Some of the species with similar characteristics to T. zeae n. sp. are Tylenchus davainei Bastian, 1865, which is a cosmopolitan species, found not only in soil but also in aquatic environments (Geraert, 2008). Tylenchus arcuatus Siddiqi, 1963 is described from Simla, India, and reported from France, Hungary, California (Andrassy, 1979), Poland, Switzerland, Iowa (Brzeski, 1996), the Netherlands (Bongers, 1988), and Belgium (Bert and Geraert, 2000). Tylenchus rex Andrassy, 1979 has a limited distribution and has been reported only three times from two different continents (Brzeski, 1996; Geraert, 2008). Originally it was described by Andrassy (1979) from moss collected on the slopes of Ben Hedi, Scotland. The other reports of this species came from Poland and Australia by Brzeski (1996). Tylenchus sherianus Andrassy, 1981 is reported only from Cameroon. In 1981, while revising the genus Tylenchus (pp. 27, 29), Andrassy described among others a new species Tylenchus sheri Andrassy, 1979 and then coincidentally Andrassy received a publication from Khan and Khan (1978) in which they also described a new species under the same name Tylenchus sheri, Khan and Khan 1978. Because the earlier publication date takes priority for the name, Andrassy (1981) then proposed in 1981 a new name for his species (Tylenchus sherianus nom. new = Tylenchus sheri Andrassy, 1979, nec Khan & Khan, 1978).

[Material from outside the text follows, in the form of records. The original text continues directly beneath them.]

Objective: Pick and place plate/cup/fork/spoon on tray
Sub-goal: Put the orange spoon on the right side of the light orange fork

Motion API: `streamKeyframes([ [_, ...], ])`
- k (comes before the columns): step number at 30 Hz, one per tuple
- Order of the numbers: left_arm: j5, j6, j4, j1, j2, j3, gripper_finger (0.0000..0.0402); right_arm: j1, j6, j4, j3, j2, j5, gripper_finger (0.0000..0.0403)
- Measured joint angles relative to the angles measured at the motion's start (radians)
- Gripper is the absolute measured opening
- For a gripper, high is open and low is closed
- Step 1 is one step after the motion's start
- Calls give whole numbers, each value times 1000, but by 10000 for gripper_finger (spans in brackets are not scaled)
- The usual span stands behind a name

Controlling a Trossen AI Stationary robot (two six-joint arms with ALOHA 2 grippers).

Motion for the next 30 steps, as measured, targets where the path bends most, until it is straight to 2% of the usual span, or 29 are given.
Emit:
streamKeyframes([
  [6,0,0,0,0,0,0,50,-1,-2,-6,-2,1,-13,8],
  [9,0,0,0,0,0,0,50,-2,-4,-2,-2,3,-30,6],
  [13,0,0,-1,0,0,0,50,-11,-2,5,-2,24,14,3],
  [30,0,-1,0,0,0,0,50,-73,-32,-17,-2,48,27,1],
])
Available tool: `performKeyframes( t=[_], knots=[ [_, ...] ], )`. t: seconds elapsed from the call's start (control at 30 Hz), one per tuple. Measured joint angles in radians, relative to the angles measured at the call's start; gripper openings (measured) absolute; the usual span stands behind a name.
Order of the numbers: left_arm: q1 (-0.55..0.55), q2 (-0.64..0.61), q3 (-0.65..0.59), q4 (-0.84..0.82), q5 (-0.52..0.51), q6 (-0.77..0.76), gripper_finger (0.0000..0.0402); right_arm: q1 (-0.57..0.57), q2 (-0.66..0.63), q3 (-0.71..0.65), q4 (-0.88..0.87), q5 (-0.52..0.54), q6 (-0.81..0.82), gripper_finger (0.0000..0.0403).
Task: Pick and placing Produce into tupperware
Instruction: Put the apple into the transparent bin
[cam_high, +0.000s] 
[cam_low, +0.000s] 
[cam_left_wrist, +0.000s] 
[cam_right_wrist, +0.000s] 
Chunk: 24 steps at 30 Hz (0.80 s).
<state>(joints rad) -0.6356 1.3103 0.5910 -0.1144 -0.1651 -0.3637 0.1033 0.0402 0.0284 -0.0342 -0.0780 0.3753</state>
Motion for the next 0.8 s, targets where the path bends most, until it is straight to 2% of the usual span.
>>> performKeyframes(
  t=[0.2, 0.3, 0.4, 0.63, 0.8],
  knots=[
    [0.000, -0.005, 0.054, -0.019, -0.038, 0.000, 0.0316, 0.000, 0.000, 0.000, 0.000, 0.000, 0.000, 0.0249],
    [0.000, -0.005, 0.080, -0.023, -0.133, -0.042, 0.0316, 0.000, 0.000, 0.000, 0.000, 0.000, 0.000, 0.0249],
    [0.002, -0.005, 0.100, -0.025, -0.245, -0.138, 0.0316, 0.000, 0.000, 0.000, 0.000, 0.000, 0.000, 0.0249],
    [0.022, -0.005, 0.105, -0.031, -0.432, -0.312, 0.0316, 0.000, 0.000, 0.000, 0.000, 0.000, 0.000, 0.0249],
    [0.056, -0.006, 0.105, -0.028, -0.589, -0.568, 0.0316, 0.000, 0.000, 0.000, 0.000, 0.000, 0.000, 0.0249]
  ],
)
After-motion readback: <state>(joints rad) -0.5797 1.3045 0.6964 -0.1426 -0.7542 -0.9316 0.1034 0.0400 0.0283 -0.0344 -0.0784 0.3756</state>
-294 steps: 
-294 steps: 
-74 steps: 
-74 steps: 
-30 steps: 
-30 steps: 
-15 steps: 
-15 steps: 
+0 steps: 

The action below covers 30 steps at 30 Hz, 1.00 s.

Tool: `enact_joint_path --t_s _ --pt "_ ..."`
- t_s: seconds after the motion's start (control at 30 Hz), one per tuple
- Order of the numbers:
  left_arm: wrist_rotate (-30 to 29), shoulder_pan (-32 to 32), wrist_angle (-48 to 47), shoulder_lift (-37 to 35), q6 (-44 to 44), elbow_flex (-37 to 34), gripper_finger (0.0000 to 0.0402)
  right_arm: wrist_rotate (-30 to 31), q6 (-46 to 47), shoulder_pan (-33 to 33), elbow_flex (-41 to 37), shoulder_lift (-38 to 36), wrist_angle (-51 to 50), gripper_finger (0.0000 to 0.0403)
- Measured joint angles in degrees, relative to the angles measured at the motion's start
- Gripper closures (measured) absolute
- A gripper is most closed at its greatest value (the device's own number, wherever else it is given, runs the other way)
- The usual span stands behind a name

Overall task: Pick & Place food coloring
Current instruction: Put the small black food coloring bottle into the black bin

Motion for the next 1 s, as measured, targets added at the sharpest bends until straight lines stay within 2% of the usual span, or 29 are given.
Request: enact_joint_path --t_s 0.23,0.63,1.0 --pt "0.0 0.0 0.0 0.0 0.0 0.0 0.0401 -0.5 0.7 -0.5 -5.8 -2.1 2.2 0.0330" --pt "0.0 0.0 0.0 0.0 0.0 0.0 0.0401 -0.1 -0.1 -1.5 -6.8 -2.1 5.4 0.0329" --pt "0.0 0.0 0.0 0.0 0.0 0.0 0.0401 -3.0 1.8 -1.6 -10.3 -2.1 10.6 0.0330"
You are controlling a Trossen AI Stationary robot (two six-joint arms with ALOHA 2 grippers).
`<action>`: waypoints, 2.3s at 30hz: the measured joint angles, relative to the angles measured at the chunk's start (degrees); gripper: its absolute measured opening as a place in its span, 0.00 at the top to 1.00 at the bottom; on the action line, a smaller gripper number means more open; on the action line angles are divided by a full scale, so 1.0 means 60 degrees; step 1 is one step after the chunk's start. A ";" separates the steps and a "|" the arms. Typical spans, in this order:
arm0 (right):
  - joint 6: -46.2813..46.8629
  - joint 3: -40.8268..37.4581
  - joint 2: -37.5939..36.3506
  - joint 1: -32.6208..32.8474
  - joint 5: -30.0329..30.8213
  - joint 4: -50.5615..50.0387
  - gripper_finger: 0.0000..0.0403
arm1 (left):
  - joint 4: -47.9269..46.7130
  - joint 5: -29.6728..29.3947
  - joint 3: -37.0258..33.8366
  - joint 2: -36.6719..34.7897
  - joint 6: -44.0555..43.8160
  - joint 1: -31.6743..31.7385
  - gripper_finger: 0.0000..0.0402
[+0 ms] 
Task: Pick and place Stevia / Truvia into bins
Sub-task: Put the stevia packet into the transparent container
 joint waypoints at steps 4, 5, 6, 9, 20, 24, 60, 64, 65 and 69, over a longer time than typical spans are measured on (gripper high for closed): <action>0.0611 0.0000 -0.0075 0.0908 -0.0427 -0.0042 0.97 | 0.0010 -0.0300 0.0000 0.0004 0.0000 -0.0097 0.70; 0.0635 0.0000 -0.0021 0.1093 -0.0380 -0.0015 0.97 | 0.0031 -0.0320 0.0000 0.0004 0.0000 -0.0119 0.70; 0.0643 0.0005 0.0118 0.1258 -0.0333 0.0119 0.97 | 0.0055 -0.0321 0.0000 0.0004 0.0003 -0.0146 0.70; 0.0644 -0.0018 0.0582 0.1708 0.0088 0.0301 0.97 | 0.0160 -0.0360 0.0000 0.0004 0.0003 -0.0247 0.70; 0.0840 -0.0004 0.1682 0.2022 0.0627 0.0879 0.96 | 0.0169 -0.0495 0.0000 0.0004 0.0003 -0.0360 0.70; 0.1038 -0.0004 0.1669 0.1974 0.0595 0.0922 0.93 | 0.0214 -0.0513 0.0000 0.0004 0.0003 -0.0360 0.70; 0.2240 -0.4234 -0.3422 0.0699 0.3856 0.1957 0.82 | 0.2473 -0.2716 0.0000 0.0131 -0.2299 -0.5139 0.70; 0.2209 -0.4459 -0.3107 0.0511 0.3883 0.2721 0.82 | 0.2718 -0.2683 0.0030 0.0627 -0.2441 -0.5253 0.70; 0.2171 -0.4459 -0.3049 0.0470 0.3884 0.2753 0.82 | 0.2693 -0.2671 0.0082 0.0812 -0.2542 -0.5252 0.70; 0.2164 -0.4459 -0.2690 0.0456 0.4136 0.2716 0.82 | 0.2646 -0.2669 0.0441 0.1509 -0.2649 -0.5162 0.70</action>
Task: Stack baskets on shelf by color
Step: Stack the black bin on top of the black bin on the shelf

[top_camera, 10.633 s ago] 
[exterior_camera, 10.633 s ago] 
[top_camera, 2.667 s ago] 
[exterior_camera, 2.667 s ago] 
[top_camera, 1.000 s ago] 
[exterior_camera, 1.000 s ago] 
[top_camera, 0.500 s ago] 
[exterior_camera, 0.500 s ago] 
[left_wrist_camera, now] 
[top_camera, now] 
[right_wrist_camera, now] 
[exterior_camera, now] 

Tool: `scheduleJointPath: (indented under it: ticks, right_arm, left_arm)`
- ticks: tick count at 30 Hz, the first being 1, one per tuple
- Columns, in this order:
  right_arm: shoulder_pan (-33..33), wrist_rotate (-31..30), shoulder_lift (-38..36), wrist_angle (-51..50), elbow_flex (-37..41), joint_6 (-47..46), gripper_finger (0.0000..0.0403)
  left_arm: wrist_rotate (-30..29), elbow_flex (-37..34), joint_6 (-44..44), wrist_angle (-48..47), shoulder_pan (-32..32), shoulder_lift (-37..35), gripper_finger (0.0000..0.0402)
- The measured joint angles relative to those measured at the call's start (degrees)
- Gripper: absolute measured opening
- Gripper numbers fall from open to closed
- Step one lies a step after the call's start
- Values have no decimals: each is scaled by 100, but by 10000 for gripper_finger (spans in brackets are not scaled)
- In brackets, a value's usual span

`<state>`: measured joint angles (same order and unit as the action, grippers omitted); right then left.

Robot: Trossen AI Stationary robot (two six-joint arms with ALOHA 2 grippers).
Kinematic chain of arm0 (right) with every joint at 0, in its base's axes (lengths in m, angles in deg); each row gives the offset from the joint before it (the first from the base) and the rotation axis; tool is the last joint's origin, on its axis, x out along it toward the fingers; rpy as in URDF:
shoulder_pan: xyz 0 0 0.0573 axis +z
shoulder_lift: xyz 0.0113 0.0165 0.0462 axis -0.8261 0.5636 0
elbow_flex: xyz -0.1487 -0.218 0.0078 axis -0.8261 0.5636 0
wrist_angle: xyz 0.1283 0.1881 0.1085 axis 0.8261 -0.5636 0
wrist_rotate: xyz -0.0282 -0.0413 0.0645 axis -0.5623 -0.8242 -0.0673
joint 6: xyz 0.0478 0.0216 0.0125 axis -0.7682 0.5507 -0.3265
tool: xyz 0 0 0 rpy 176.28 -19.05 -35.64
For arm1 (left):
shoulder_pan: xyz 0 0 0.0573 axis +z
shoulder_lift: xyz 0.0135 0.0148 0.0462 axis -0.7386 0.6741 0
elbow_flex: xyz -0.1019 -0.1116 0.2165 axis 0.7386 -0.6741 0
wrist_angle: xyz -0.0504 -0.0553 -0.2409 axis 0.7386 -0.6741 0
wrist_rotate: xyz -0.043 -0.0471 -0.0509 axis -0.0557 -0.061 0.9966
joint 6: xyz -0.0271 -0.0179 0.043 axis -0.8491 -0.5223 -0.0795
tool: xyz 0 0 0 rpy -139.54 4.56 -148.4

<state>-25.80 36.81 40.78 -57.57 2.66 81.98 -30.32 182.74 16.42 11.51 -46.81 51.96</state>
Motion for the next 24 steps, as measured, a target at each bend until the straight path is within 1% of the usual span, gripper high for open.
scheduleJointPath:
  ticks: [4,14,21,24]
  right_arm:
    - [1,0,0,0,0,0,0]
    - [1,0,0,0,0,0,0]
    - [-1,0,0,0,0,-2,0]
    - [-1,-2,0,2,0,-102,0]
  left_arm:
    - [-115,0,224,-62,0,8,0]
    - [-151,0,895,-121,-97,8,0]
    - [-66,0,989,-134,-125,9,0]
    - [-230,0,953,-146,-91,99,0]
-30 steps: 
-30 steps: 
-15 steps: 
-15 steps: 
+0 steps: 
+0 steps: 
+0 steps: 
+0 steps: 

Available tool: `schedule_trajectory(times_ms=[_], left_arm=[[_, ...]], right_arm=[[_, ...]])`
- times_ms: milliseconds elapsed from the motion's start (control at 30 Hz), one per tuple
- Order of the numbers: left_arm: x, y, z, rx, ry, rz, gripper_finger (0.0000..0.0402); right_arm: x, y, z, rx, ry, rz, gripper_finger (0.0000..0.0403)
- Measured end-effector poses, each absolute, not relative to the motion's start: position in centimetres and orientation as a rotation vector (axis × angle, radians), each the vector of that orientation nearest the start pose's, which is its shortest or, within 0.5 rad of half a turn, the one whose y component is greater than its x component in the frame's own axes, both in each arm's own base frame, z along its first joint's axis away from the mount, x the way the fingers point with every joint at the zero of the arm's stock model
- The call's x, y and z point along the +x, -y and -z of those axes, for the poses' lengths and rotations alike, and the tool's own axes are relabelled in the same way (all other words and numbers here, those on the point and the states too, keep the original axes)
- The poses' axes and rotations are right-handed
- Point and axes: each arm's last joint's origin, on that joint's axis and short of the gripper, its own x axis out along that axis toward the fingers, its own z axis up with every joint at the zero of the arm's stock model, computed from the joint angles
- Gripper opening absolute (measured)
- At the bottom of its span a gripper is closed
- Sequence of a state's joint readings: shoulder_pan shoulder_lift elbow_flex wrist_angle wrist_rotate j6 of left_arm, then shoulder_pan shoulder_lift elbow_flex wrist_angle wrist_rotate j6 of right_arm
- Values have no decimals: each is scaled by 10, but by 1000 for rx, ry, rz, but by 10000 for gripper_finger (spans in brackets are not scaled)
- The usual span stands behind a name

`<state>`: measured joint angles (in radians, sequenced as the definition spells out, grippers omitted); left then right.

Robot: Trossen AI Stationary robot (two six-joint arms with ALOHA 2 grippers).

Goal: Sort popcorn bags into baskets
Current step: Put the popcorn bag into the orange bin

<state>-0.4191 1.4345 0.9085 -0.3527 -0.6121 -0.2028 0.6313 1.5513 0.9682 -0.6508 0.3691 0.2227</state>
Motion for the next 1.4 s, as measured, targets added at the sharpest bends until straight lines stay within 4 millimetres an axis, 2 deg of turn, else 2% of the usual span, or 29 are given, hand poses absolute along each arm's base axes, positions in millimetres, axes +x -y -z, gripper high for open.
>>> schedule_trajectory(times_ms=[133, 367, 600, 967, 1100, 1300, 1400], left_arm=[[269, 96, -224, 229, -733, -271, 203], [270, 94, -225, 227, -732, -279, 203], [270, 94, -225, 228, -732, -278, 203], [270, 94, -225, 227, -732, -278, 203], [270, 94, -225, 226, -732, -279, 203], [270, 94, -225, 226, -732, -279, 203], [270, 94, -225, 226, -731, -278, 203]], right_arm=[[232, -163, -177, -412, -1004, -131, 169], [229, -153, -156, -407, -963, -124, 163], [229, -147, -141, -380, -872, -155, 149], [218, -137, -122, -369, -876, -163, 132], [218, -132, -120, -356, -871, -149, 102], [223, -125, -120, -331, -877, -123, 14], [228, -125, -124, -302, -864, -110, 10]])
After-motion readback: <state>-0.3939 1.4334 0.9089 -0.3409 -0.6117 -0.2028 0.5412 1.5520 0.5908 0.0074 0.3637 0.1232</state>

Although molecularly Tylenchus and Filenchus genus group together, including morphologically some species of Tylenchus are synonymized with Filenchus. However, in Filenchus the stylet is moderately developed, and the length is generally short (7–15 μm long); conus is solid and appears anteriorly, sharply pointed, about one third or less of the total stylet length; in Tylenchus, the stylet is longer (8–21 μm long), with conus about half of the stylet length. In addition, the larger pit-like amphidial opening is generally confined to the labial plate in Tylenchus vs. elongated, slit-like apertures extending three or four annuli beyond the labial plate in most of the Filenchus species. Accordingly, the current species (T. zeae n. sp.) with most of these differences fits better in the genus Tylenchus.

Based on the collective morphological and molecular analysis, this population from South Carolina is characterized as Tylenchus zeae n. sp. It should be noted that the overall picture within the family Tylenchidae remains complicated. Further morphological and molecular investigations of underrepresented species are needed to strengthen identifications and phylogenetic relationships among these nematodes.